De pandemie was voor mij op één punt een verademing. Ik hoefde me even niet meer af te vragen of ik in bepaalde situaties wel of niet handen zou geven. Mijn handen zijn door reuma vervormd en een hand krijgen is geen pretje. Zeker gezien de gangbare opvatting dat een slap handje aan een slap persoon vastzit en een stevige handdruk veel beter overkomt.
Beslismoment
Of ik handen geef hing altijd een beetje af van ’t moment. Is de situatie formeel of informeel? Zijn het mensen die ik al ken of zijn het nieuwe ontmoetingen? Wat te doen als de ander de hand al heeft uitgestoken maar ik neem ‘m liever niet aan? Geef ik dan uitleg? Is het één hand die dient te worden geschud of is de bedoeling dat ik een hele tafel vol mensen afga? Elke keer was dit weer een beslismoment waarbij ik me soms terdege bewust was van hoe ik overkwam. In een formele setting en een vergadertafel vol nieuwe mensen hoor je eigenlijk iedereen even af te gaan en je voor te stellen. Au, au, au. Hoe dan ook, soms kom je door van een afstandje even te zwaaien wat sociaal onhandig over (vergeef me de voor de hand liggende woordspeling). Hoe erg is dat en ben ik daar op dat moment tegen bestand?
Tijdens de pandemie werd handen geven opeens ‘not-done’, gevaarlijk zelfs.
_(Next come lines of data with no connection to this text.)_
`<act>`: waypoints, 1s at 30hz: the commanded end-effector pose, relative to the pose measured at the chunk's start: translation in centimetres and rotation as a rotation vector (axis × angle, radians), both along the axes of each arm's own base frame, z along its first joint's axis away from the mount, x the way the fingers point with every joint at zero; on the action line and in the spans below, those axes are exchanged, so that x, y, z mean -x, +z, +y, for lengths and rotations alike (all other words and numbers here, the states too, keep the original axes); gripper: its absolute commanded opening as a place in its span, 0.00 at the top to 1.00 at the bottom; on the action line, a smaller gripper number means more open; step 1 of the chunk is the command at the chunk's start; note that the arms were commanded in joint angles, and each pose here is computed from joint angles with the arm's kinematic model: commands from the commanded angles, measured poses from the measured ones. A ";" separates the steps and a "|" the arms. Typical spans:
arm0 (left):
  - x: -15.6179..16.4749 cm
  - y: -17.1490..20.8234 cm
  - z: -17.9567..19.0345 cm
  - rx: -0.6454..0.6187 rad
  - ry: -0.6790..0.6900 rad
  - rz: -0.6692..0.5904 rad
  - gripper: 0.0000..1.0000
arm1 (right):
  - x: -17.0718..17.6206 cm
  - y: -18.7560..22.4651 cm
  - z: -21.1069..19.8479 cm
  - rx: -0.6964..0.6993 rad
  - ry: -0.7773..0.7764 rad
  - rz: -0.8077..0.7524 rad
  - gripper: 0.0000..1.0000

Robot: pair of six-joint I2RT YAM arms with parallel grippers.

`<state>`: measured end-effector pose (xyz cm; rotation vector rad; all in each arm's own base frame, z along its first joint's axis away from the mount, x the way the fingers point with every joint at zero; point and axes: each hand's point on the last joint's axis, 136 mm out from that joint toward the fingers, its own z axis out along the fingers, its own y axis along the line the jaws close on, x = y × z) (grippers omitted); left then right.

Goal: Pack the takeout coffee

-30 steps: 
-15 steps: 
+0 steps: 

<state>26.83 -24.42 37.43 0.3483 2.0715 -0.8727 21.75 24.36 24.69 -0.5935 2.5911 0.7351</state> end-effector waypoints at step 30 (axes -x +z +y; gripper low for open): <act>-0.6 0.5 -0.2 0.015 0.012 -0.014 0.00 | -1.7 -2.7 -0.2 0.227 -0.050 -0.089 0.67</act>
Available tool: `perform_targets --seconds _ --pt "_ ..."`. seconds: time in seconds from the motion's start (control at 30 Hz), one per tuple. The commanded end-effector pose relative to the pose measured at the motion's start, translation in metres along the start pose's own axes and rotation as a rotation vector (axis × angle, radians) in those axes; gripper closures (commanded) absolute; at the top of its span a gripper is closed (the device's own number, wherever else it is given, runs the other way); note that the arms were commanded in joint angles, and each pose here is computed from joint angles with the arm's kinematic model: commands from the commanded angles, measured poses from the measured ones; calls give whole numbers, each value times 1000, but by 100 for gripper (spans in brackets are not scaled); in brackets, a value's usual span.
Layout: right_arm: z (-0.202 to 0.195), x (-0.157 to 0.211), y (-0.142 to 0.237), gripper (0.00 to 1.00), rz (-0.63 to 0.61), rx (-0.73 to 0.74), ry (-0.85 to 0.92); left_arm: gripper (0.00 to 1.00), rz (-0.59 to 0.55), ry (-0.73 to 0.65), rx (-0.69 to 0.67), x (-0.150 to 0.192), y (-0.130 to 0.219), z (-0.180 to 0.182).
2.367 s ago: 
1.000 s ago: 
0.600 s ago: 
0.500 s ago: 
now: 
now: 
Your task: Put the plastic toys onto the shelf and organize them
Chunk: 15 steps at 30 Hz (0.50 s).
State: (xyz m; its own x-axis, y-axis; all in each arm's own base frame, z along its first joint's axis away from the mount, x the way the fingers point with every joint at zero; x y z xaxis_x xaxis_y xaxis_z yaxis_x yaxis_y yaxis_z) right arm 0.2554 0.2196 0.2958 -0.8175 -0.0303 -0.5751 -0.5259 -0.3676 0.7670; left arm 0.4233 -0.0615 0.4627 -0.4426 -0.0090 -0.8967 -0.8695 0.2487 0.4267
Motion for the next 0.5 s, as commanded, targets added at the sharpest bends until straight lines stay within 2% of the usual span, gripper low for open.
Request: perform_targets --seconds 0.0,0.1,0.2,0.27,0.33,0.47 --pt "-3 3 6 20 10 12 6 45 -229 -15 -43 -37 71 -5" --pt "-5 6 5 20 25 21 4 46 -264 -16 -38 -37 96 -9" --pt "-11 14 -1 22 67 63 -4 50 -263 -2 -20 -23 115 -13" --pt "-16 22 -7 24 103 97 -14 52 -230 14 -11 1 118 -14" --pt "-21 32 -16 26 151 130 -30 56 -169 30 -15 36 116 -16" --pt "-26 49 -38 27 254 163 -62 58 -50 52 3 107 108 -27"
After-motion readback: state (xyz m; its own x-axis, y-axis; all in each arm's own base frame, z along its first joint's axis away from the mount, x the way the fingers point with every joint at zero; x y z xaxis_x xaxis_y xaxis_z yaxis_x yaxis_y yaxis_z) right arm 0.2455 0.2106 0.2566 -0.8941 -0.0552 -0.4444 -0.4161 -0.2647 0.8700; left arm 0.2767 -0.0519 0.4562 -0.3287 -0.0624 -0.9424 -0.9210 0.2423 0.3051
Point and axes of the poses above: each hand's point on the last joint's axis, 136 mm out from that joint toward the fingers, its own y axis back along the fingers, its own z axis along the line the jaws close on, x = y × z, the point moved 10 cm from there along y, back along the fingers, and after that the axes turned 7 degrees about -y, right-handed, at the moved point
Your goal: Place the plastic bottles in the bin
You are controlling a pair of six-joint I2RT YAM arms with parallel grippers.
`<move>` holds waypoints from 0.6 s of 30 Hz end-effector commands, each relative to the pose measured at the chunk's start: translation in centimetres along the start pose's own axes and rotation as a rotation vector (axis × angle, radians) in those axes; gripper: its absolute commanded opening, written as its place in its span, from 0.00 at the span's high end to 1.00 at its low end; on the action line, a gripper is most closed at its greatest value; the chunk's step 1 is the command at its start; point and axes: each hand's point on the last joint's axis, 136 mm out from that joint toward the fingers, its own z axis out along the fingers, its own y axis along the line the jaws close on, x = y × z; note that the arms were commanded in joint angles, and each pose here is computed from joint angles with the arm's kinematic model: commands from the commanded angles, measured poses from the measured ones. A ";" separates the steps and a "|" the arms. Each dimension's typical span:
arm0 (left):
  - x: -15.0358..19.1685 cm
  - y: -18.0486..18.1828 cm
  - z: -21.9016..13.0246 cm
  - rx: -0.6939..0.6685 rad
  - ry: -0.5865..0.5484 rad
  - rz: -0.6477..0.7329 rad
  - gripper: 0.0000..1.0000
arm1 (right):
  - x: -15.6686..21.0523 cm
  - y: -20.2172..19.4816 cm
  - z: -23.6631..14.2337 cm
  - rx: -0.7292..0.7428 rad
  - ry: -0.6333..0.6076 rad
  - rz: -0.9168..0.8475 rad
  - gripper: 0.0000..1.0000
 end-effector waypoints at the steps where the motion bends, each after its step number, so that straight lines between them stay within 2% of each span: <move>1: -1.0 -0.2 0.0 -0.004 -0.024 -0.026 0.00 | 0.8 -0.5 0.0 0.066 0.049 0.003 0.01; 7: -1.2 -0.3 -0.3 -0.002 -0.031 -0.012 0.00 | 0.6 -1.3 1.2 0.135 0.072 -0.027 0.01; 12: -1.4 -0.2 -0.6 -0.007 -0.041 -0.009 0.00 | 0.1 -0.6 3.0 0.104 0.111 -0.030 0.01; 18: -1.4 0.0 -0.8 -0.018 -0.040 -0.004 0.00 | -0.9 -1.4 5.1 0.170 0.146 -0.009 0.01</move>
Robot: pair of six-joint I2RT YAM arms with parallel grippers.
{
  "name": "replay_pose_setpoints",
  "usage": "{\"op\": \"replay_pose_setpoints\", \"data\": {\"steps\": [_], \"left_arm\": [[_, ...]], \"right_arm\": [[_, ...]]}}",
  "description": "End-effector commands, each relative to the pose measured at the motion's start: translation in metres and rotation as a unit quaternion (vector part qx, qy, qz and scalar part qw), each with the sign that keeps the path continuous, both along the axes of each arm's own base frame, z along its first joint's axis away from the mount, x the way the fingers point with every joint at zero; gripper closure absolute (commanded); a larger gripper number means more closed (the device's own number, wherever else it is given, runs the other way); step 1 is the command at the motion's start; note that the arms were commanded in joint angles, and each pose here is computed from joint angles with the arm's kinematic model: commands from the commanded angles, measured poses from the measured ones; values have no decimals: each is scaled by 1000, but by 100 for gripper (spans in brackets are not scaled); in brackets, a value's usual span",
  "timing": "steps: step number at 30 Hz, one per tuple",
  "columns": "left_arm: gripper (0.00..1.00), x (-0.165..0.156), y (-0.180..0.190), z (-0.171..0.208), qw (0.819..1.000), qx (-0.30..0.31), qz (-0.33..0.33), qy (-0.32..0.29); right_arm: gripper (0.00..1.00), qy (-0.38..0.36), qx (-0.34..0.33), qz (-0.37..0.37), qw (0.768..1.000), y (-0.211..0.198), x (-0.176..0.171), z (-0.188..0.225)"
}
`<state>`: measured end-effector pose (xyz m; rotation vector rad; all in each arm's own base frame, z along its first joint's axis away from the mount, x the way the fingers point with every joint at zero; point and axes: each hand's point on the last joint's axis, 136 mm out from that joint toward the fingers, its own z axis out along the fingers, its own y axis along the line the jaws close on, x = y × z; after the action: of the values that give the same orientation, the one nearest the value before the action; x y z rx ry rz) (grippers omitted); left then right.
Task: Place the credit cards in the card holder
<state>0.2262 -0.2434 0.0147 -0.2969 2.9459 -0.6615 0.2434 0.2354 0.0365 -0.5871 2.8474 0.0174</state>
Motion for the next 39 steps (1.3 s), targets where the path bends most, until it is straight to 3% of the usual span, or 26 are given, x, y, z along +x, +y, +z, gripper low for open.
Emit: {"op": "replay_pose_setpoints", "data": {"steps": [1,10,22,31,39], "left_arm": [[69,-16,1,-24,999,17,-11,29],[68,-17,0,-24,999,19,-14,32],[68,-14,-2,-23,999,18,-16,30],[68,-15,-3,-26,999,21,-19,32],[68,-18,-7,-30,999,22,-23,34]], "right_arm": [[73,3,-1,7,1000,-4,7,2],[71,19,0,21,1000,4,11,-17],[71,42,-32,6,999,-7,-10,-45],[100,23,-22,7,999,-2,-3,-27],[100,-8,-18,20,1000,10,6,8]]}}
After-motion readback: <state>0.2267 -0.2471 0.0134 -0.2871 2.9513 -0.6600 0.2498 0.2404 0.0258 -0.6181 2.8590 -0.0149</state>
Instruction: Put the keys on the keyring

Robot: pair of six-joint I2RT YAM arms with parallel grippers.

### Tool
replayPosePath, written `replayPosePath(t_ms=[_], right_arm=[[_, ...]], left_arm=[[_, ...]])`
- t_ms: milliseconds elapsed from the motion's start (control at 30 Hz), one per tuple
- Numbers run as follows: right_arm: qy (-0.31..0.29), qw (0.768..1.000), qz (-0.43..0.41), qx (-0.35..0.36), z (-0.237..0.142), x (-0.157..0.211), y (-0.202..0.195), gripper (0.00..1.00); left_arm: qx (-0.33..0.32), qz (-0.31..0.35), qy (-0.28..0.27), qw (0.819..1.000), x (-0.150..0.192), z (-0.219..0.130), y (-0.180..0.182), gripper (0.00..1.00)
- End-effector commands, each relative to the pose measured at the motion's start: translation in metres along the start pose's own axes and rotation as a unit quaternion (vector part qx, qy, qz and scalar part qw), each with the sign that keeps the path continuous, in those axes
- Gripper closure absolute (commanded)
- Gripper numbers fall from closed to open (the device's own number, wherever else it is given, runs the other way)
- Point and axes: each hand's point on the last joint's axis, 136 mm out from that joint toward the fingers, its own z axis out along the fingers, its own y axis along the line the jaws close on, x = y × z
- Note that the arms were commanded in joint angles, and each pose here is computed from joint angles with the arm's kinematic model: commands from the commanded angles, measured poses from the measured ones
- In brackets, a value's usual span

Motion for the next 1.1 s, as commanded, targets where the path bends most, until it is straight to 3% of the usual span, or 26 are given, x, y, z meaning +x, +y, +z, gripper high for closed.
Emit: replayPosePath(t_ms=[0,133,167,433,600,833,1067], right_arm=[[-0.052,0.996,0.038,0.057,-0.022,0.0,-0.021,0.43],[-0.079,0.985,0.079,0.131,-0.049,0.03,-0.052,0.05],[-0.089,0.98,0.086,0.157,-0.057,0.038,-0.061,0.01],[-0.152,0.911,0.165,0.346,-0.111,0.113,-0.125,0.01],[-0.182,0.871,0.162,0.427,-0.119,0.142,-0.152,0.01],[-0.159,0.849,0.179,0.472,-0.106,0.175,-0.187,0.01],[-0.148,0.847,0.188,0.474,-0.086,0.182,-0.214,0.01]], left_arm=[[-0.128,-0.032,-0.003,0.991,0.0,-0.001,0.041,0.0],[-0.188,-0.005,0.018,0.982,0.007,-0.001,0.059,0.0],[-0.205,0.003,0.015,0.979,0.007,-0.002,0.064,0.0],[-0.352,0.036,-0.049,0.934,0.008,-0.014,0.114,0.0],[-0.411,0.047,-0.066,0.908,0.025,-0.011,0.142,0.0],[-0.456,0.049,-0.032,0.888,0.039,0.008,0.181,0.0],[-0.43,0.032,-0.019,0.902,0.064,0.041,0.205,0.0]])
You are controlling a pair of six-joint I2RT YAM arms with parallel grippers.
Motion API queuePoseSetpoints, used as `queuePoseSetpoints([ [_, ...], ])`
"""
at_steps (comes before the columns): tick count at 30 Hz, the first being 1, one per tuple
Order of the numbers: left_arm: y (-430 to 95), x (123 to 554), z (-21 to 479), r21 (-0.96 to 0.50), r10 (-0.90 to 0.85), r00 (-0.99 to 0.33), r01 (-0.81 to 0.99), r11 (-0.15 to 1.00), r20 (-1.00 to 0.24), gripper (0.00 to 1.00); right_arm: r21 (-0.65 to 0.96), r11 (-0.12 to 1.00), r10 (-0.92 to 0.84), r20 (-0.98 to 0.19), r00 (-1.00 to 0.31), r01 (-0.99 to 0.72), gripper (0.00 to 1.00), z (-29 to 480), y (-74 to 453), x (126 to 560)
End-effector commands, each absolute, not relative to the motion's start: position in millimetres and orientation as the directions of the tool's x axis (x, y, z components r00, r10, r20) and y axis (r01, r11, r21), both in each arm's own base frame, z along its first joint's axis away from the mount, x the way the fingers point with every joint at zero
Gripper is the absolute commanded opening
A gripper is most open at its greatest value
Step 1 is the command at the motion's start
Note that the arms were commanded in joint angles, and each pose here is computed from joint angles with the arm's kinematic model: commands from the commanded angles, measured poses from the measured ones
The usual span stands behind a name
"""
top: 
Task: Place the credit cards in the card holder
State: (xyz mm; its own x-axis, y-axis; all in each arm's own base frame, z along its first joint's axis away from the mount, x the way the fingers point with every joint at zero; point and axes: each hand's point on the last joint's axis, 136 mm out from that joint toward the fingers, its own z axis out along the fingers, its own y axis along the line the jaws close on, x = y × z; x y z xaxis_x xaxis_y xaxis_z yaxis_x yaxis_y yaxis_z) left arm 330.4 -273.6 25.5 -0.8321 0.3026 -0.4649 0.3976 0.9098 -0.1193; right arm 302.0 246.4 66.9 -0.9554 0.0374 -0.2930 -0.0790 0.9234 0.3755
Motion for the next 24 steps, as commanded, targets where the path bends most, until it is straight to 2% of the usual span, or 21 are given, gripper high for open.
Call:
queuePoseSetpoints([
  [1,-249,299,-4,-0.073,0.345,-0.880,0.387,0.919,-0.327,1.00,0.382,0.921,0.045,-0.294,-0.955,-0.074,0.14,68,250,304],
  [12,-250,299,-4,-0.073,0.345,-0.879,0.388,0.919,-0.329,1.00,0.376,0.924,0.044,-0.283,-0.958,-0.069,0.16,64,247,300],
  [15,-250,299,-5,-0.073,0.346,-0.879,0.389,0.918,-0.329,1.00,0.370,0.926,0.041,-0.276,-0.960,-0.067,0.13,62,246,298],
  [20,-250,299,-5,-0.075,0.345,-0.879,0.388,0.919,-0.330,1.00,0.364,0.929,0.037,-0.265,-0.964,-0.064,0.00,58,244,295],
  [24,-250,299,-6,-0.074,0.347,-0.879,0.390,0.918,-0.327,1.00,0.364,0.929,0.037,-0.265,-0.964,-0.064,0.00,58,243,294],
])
Even naar elkaar zwaaien, een elleboog aanraking of een boks met gesloten vuist werd de norm. Het was voor mij echt ’n oplossing . Langzaam komt echter het handen geven weer tevoorschijn. Maar als je nu bij ontmoetingen n gesloten vuist aanbiedt pikt ‘n ander dat meteen op en reageert met die boks. Geen verdere uitleg nodig, alhoewel ik besef dat mijn redenen wellicht worden gemisinterpreteerd. Het zij zo, daar komt men later wel achter.
Nieuw probleem
Er ontstaat zo langzamerhand echter ‘n nieuw probleem, merk ik de laatste tijd. De boks verandert. Was het aanvankelijk een schuchtere aanraking, nu wordt ‘t steeds meer een soort joviale stoot. Au. Aanraking wordt weer gewoner, het mag weer! Dus zijn ontmoetingen, soms na lange tijd enkel digitaal contact, vrolijk en enthousiast. En dat kan gepaard gaan met een lekker flinke boks. De voorzichtigheid, de kleine aanraking zijn verleden tijd. Misschien krijgen we een soortgelijke norm als bij handen geven: een lekker stevige box i.v.p. zo’n slap voorzichtig boxje staat veel sterker, aanweziger, vrolijker. Verwacht van mij echter ‘n slap klein voorzichtig boxje. Dat zegt niks over mijn karaker of mijn gedachten omtrent corona. Het zegt enkel wat over de fysieke staat van mijn handen. Misschien moet ik n stickertje met ‘voorzichtig’ op m’n knokkels plakken. En zo wordt menig ontmoeting voor mij toch weer problematisch en soms letterlijk pijnlijk.